[Stored data]

------------------------------

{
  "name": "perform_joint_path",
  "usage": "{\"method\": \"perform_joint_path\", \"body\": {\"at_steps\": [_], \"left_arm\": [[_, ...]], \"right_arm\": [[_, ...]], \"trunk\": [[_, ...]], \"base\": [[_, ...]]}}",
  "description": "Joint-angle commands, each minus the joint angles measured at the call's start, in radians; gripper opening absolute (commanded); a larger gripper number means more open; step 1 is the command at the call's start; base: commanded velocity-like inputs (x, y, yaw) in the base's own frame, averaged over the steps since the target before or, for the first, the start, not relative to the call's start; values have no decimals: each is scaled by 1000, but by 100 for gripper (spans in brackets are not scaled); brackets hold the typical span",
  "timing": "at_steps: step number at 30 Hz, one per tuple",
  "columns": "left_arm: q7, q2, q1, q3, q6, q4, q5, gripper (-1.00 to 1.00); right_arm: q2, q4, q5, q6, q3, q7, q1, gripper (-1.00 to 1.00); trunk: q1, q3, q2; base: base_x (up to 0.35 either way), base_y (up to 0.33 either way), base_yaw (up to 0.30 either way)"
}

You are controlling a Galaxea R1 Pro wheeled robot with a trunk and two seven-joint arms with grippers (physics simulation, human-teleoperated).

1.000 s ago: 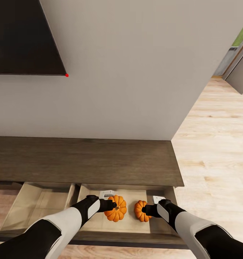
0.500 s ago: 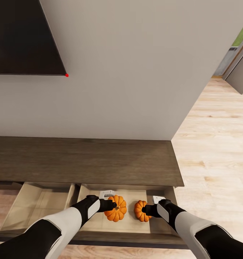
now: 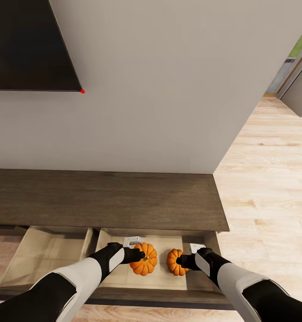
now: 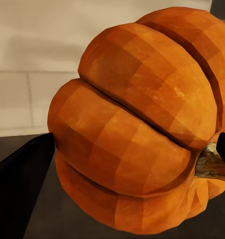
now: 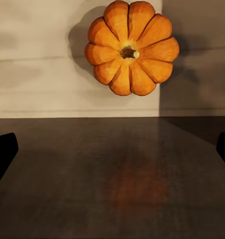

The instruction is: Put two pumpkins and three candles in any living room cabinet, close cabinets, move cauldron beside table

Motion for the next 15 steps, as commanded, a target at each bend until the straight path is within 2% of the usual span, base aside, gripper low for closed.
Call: {"method": "perform_joint_path", "body": {"at_steps": [1, 15], "left_arm": [[0, 0, -1, -5, 3, 0, 7, -100], [0, 0, -1, -5, 3, 0, 7, -100]], "right_arm": [[0, -1, -6, 4, 8, 1, 0, 100], [0, -1, -6, 4, 8, 1, 0, 100]], "trunk": [[0, -1, -1], [0, -1, -1]], "base": [[0, 0, 0], [0, 0, 0]]}}
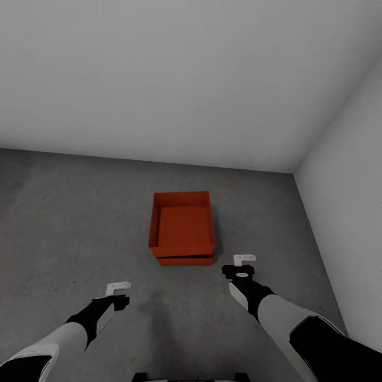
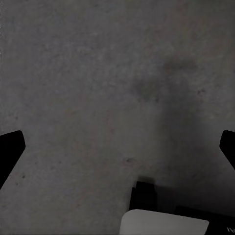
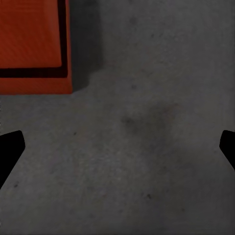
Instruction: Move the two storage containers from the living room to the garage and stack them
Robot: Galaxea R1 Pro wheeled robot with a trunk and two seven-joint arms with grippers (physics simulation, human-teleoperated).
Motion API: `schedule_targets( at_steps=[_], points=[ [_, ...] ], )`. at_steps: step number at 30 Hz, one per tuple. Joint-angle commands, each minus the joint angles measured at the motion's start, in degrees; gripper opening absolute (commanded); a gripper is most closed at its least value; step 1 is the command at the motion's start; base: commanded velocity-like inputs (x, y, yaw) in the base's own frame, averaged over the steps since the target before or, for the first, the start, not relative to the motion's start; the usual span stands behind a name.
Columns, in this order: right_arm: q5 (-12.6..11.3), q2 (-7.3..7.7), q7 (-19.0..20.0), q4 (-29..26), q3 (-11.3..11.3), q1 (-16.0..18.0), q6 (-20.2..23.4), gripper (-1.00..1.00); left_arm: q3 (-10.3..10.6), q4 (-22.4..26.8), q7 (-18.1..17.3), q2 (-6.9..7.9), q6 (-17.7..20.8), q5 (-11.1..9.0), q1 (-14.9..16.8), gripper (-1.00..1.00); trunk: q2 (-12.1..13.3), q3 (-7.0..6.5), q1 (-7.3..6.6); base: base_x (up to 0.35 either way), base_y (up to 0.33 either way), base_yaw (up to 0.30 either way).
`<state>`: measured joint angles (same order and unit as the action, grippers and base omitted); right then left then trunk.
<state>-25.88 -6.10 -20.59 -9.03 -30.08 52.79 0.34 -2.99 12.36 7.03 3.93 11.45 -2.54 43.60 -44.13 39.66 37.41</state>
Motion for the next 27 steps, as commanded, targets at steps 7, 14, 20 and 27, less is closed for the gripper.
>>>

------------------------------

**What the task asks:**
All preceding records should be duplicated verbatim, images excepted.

**Worked solution:**
{
  "name": "perform_joint_path",
  "usage": "{\"method\": \"perform_joint_path\", \"body\": {\"at_steps\": [_], \"left_arm\": [[_, ...]], \"right_arm\": [[_, ...]], \"trunk\": [[_, ...]], \"base\": [[_, ...]]}}",
  "description": "Joint-angle commands, each minus the joint angles measured at the call's start, in radians; gripper opening absolute (commanded); a larger gripper number means more open; step 1 is the command at the call's start; base: commanded velocity-like inputs (x, y, yaw) in the base's own frame, averaged over the steps since the target before or, for the first, the start, not relative to the call's start; values have no decimals: each is scaled by 1000, but by 100 for gripper (spans in brackets are not scaled); brackets hold the typical span",
  "timing": "at_steps: step number at 30 Hz, one per tuple",
  "columns": "left_arm: q7, q2, q1, q3, q6, q4, q5, gripper (-1.00 to 1.00); right_arm: q2, q4, q5, q6, q3, q7, q1, gripper (-1.00 to 1.00); trunk: q1, q3, q2; base: base_x (up to 0.35 either way), base_y (up to 0.33 either way), base_yaw (up to 0.30 either way)"
}

You are controlling a Galaxea R1 Pro wheeled robot with a trunk and two seven-joint arms with grippers (physics simulation, human-teleoperated).

1.000 s ago: 
0.500 s ago: 
now: 
now: 
now: 

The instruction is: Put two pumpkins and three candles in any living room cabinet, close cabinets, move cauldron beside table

Motion for the next 15 steps, as commanded, a target at each bend until the straight path is within 2% of the usual span, base aside, gripper low for closed.
Call: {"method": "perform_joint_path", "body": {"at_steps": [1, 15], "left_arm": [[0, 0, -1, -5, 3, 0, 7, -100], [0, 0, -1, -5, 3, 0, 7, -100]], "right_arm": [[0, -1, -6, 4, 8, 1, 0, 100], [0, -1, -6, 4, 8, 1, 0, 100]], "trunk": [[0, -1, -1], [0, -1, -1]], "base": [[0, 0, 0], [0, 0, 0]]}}
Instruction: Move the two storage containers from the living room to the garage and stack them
Robot: Galaxea R1 Pro wheeled robot with a trunk and two seven-joint arms with grippers (physics simulation, human-teleoperated).
Motion API: `schedule_targets( at_steps=[_], points=[ [_, ...] ], )`. at_steps: step number at 30 Hz, one per tuple. Joint-angle commands, each minus the joint angles measured at the motion's start, in degrees; gripper opening absolute (commanded); a gripper is most closed at its least value; step 1 is the command at the motion's start; base: commanded velocity-like inputs (x, y, yaw) in the base's own frame, averaged over the steps since the target before or, for the first, the start, not relative to the motion's start; the usual span stands behind a name.
Columns, in this order: right_arm: q5 (-12.6..11.3), q2 (-7.3..7.7), q7 (-19.0..20.0), q4 (-29..26), q3 (-11.3..11.3), q1 (-16.0..18.0), q6 (-20.2..23.4), gripper (-1.00..1.00); left_arm: q3 (-10.3..10.6), q4 (-22.4..26.8), q7 (-18.1..17.3), q2 (-6.9..7.9), q6 (-17.7..20.8), q5 (-11.1..9.0), q1 (-14.9..16.8), gripper (-1.00..1.00); trunk: q2 (-12.1..13.3), q3 (-7.0..6.5), q1 (-7.3..6.6); base: base_x (up to 0.35 either way), base_y (up to 0.33 either way), base_yaw (up to 0.30 either way).
`<state>`: measured joint angles (same order and unit as the action, grippers and base omitted); right then left then trunk.
<state>-25.88 -6.10 -20.59 -9.03 -30.08 52.79 0.34 -2.99 12.36 7.03 3.93 11.45 -2.54 43.60 -44.13 39.66 37.41</state>
Motion for the next 27 steps, as commanded, targets at steps 7, 14, 20 and 27, less is closed for the gripper.
>>>

Besides the given answer, there is nothing more to add.